The man didn't give his name. He didn't give a reason. But during the Mother's Day overnight shift, he left Waffle House waitress Shaina Brown a $1,500 tip — with one instruction: share $500 of it with a woman at the next table.
“I’m going to bless you tonight,” the man told his waitress, a single mother with three kids working two jobs, according to the Charlotte Observer . “You have a good spirit.” Then he got into a cab.
Such spontaneities are becoming more and more common as the goodwill stories, often spread through social media, engender themselves.
As ThinkProgress notes , "One man, under the Instagram name tipsforjesus , has even been traveling the country leaving mega-tips and Instagraming the people who receive them.
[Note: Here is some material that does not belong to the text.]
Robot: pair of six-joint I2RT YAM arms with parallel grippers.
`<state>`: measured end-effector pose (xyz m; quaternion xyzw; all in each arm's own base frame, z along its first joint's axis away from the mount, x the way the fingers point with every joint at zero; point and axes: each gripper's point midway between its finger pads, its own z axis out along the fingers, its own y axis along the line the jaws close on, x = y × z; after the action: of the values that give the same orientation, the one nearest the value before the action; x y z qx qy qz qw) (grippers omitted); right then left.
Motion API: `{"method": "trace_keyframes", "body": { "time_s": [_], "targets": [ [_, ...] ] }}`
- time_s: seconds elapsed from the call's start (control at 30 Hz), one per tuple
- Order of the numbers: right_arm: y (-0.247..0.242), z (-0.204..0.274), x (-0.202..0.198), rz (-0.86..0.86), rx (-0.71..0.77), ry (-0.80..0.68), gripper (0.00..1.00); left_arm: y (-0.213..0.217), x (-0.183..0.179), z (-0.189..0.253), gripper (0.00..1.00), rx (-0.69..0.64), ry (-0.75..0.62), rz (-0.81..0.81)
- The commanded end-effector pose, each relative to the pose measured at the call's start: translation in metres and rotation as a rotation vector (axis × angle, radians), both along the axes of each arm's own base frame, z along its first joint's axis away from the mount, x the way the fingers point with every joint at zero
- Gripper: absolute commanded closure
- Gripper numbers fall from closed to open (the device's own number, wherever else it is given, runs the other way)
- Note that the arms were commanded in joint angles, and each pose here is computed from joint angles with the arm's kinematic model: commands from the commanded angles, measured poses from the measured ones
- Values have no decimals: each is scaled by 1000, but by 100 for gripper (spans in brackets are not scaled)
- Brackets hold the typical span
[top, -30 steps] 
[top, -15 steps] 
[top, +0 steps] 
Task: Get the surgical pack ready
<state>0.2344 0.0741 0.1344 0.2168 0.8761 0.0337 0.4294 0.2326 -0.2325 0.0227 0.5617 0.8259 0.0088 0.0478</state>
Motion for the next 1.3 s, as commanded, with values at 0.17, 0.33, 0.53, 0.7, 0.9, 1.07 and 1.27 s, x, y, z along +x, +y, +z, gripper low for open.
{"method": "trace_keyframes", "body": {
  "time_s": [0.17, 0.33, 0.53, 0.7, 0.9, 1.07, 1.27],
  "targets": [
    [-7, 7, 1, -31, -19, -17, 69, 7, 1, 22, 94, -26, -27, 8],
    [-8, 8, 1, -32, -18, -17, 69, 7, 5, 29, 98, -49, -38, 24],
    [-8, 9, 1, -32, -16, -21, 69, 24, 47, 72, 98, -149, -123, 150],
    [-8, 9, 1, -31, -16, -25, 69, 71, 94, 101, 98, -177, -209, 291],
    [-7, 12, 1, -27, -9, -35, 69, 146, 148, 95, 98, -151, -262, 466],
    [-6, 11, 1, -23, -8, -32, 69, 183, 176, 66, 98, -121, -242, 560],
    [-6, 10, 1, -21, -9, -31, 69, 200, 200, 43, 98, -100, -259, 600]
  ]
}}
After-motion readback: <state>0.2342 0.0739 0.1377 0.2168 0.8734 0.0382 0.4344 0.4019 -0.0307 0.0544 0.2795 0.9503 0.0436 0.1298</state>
His profile reads, 'Doing the Lord’s work, one tip at a time.'"
But Waffle House made Brown return the tip. A company spokesperson told the Observer that large tips left on a credit card are regularly refunded, and the patron is asked to re-tip with cash or check.
Observer reporter Josh Shaffer didn't quite buy that explanation. "You’re denying your workers a benefit based on a worst-case scenario," he wrote . "Nobody carries $1,000 in cash to a Waffle House, and plenty of people leave the checkbook at home."
So Shaffer contacted the tipster on Brown's behalf.
When reached, the unnamed businessman agreed to write out a personal check for the tip amount.
"I suggest everybody visit the Hillsborough Street Waffle House on Thursday, Friday or Saturday night and specifically request Shaina Brown’s table," Shaffer wrote. "Bring cash."